An alternative to debt finance is to seek equity capital from existing shareholders by way of a rights issue or from new investors by way of an offering. However, this will bring its own set of issues as each incoming shareholder will require specific veto rights and board seats and exit strategies that will affect the broader corporate strategy of the oil and gas group. This will also bring any shareholders with different investment profiles into direct conflict with each other and could lead to stalemates with board and shareholder decision-making leading to analysis of shareholder agreements to see how such issues are resolved.

The drilling rig and oilfield services markets may also suffer as assets are either under-worked or given up by joint ventures withdrawing from projects. The assets most likely to be discarded are those in the exploration stage where drilling commitments are mandatory and substantial financial sums are required. This will mean that drilling rigs and service operators are left underutilized, and supply will exceed demand. This will, as a result, affect fleet prices and oilfield services charter party rates and could, in the long term, have an adverse effect on new ship building projects in the Far East. This will also have a consequential effect on oil-dependent projects such as refineries and associated infrastructure that will be postponed as project economics cannot be supported.

Falling oil prices could also re-energize the debate about delinking the natural gas price from the oil price as shale gas players will not want a fall in oil revenues to cause a similar fall in gas prices, especially as the steadily-increasing supply of gas in the global market has resulted in natural regional hub pricing. However, unlike offshore deep-water crude oil projects and the heavy sour crude oil projects that require a large refinery expense, a vast majority of onshore US domestic shale projects can still remain cash positive and above the break-even line despite the fall in process, although a sustained drop to a sub-$50-a-barrel figure would test the economics of even those shale projects.

A long-term drop in the oil price will have a devastating effect on resource-rich economies, a number of whom are OPEC members, and may lead to widespread redundancies by major oil and gas companies. For example, certain oil and gas companies active in the UK North Sea are already talking about mass layoffs in 2015, and a number of North Sea investors are whispering about the imminent collapse of North Sea prospects.

However, broader global geopolitical concerns may be relevant, too. For example, the Russian economy is heavily supported by oil and gas prices, and the lower oil price is having a disproportionate effect in Russia and is compounding the effects of the existing US and European Union sanctions that restrict, among other things, capital raising and oil and gas exploration and production activities and sent the Russian ruble into a freefall against the US dollar. This may mean that the drop in oil price is not seen as that bad a price to pay by the US as it imposes extra pressure on the Russian economy.

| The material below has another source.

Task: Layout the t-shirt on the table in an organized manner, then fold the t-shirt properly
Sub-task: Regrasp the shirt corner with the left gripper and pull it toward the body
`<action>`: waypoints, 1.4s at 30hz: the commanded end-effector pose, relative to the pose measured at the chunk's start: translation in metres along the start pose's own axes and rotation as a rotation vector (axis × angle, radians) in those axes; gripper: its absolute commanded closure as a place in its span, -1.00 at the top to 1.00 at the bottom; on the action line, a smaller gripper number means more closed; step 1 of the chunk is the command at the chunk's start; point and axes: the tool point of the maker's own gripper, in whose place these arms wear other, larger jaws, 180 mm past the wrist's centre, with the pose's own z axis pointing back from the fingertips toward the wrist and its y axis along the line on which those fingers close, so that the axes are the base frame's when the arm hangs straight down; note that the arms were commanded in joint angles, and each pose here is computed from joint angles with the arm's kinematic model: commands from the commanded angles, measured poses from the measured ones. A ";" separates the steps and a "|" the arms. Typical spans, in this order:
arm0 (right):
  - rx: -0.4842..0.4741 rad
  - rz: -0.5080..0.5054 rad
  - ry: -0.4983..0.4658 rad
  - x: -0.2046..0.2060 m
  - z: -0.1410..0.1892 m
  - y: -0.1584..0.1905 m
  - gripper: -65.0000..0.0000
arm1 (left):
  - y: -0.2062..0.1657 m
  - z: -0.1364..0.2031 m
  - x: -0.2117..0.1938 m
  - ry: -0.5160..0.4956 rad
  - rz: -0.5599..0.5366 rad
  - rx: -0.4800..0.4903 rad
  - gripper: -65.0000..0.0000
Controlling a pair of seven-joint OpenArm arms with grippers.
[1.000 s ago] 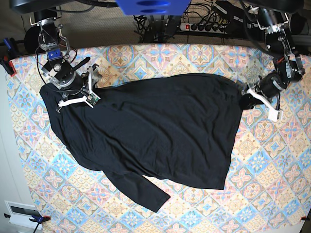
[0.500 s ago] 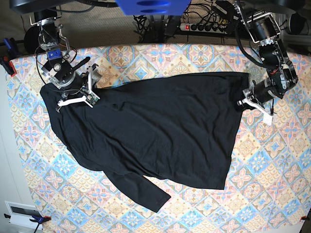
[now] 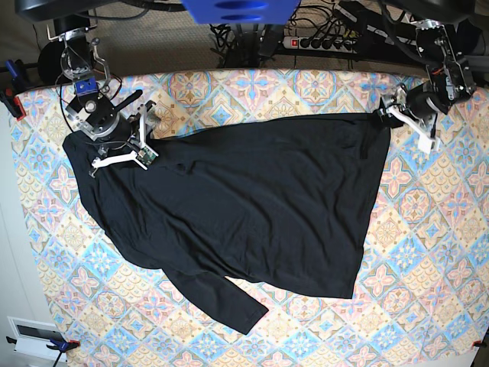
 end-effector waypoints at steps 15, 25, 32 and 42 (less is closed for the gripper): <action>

On a longer-term basis, the US 2016 election cycle will start in earnest in 2015. If the oil price continues to drop (or even if it just stays at below the $65 mark), unemployment will rise in a number of key electoral college states with active shale gas projects (such as Texas and the notorious swing states of Ohio and Pennsylvania). Accordingly, the US may put pressure on OPEC to cut production and let the price normalize as each party seeks to give its presidential candidate the best possible chance of success and push responsibility for the low price on the other party. Whatever happens, 2015 will be a very interesting year as the oil and gas industry and world leaders respond to the market.